▶ To do: Each record, exactly as written, should be printed again.

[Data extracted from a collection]
-=-=-

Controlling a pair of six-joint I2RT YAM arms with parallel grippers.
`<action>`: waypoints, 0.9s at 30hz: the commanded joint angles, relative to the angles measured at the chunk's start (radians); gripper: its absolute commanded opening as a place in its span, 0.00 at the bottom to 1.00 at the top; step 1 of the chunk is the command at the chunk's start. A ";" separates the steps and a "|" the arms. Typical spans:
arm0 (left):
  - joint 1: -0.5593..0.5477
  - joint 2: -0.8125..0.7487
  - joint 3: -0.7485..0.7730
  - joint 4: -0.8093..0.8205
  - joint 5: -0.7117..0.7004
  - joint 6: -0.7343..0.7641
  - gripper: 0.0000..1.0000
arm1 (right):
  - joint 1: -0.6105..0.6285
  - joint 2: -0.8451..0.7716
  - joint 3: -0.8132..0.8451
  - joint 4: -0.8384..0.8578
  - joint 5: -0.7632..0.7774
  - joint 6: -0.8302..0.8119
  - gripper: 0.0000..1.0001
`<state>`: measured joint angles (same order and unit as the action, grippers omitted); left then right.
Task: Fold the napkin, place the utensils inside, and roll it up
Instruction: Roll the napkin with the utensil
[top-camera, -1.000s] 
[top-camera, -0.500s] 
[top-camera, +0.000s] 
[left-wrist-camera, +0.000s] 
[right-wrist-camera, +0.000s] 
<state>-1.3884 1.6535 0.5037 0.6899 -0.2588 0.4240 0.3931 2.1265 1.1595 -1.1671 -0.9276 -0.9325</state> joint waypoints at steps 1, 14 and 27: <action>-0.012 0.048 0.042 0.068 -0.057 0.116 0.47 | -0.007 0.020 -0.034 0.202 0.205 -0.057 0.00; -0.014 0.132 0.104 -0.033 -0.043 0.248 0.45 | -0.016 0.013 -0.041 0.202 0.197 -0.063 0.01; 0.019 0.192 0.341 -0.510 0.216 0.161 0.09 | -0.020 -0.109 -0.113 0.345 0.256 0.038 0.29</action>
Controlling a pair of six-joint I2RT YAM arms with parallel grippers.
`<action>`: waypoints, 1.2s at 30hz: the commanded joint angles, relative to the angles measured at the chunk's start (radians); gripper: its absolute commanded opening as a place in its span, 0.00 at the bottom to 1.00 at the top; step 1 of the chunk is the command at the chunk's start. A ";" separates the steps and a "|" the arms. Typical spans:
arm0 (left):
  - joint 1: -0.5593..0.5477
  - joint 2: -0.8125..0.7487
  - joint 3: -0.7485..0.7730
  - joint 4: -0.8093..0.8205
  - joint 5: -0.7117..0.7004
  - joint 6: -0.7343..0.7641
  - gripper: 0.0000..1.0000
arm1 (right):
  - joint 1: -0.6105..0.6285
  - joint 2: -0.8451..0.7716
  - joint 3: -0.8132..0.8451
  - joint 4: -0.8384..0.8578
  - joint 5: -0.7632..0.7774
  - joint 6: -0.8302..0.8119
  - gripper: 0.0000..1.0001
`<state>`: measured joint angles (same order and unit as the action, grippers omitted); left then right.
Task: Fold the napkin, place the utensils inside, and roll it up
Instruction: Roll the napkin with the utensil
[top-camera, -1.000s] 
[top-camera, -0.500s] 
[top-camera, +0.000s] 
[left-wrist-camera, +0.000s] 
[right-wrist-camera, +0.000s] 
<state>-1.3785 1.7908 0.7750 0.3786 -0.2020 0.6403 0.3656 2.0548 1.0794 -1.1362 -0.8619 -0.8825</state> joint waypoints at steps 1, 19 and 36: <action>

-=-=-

▶ Problem solution:
Controlling a pair of six-joint I2RT YAM arms with parallel grippers.
`<action>`: waypoints, 0.9s at 30hz: the commanded joint angles, relative to the angles measured at the chunk's start (radians); gripper: its absolute commanded opening as a place in its span, 0.00 at the bottom to 1.00 at the top; step 1 of the chunk is the command at the chunk's start. A ";" separates the steps and a "|" the arms. Typical spans:
arm0 (left):
  - joint 1: -0.5593..0.5477
  - joint 2: -0.8125..0.7487
  - joint 3: -0.7485..0.7730
  - joint 4: -0.8093..0.8205
  - joint 5: -0.7117..0.7004
  - joint 6: -0.7343..0.7641
  - gripper: 0.0000..1.0000
arm1 (right):
  - joint 1: -0.6105..0.6285
  - joint 2: -0.8451..0.7716
  - joint 3: -0.8132..0.8451
  - joint 4: -0.8384..0.8578
  - joint 5: -0.7632..0.7774
  - joint 6: -0.8302..0.8119
  - gripper: 0.0000..1.0001
`<state>`: measured joint angles (same order and unit as the action, grippers omitted); left then right.
Task: Fold the napkin, place the utensils inside, and roll it up
Instruction: Roll the napkin with the utensil
[top-camera, -1.000s] 
[top-camera, -0.500s] 
[top-camera, +0.000s] 
[left-wrist-camera, +0.000s] 
[right-wrist-camera, +0.000s] 
<state>-1.3884 1.6535 0.5037 0.6899 -0.2588 0.4240 0.3931 2.1265 1.1595 -1.1671 -0.9276 -0.9325</state> joint waypoints at steps 1, 14 and 27: <action>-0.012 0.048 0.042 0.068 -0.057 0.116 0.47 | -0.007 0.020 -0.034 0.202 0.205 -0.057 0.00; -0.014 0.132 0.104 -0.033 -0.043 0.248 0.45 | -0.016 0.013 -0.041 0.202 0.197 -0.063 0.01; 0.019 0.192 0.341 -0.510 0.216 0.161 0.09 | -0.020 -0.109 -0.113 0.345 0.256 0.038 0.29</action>
Controlling a pair of six-joint I2RT YAM arms with parallel grippers.
`<action>`: waypoints, 1.2s at 30hz: the commanded joint angles, relative to the angles measured at the chunk's start (radians); gripper: its absolute commanded opening as a place in its span, 0.00 at the bottom to 1.00 at the top; step 1 of the chunk is the command at the chunk's start. A ";" separates the steps and a "|" the arms. Typical spans:
arm0 (left):
  - joint 1: -0.5593..0.5477
  - joint 2: -0.8125..0.7487
  - joint 3: -0.7485..0.7730
  - joint 4: -0.8093..0.8205
  - joint 5: -0.7117..0.7004
  - joint 6: -0.7343..0.7641
  - gripper: 0.0000..1.0000
arm1 (right):
  - joint 1: -0.6105..0.6285
  - joint 2: -0.8451..0.7716
  - joint 3: -0.8132..0.8451
  - joint 4: -0.8384..0.8578
  - joint 5: -0.7632..0.7774
  - joint 6: -0.8302..0.8119
  - gripper: 0.0000..1.0001
`<state>`: measured joint angles (same order and unit as the action, grippers omitted); left then right.
Task: Fold the napkin, place the utensils inside, and roll it up
Instruction: Roll the napkin with the utensil
[top-camera, -1.000s] 
[top-camera, -0.500s] 
[top-camera, +0.000s] 
[left-wrist-camera, +0.000s] 
[right-wrist-camera, +0.000s] 
<state>-1.3785 1.7908 0.7750 0.3786 -0.2020 0.6403 0.3656 2.0548 1.0794 -1.1362 -0.8619 -0.8825</state> joint waypoints at steps 1, 19 and 36: <action>

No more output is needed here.